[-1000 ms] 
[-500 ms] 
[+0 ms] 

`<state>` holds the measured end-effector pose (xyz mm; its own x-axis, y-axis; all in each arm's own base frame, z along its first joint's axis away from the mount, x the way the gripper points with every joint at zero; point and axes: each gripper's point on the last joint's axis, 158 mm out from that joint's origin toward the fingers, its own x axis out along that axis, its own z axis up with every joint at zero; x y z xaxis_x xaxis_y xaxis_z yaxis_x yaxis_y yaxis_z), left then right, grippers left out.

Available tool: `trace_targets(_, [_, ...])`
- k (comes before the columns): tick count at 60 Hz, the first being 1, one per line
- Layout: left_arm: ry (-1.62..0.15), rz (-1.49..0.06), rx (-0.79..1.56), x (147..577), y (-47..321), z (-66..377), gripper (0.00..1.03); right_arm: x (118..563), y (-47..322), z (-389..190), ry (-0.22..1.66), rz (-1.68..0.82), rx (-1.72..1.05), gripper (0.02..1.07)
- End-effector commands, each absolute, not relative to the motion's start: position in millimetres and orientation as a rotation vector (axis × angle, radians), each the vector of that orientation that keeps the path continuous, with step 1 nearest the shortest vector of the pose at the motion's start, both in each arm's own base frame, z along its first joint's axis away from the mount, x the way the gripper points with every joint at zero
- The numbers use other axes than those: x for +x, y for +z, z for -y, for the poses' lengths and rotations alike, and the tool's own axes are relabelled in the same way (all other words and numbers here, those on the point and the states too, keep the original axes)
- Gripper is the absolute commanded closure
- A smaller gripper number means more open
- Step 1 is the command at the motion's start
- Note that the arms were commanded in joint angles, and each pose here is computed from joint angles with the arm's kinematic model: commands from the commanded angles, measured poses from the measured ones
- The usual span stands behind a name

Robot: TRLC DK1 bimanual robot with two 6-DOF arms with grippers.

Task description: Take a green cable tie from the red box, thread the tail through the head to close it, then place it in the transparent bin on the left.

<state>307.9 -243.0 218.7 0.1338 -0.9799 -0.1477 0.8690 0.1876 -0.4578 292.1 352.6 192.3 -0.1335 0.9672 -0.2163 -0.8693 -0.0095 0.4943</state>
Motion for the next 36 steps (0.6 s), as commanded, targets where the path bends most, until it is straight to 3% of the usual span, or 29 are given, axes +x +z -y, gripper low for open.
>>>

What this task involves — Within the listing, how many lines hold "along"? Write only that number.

Written reply — 2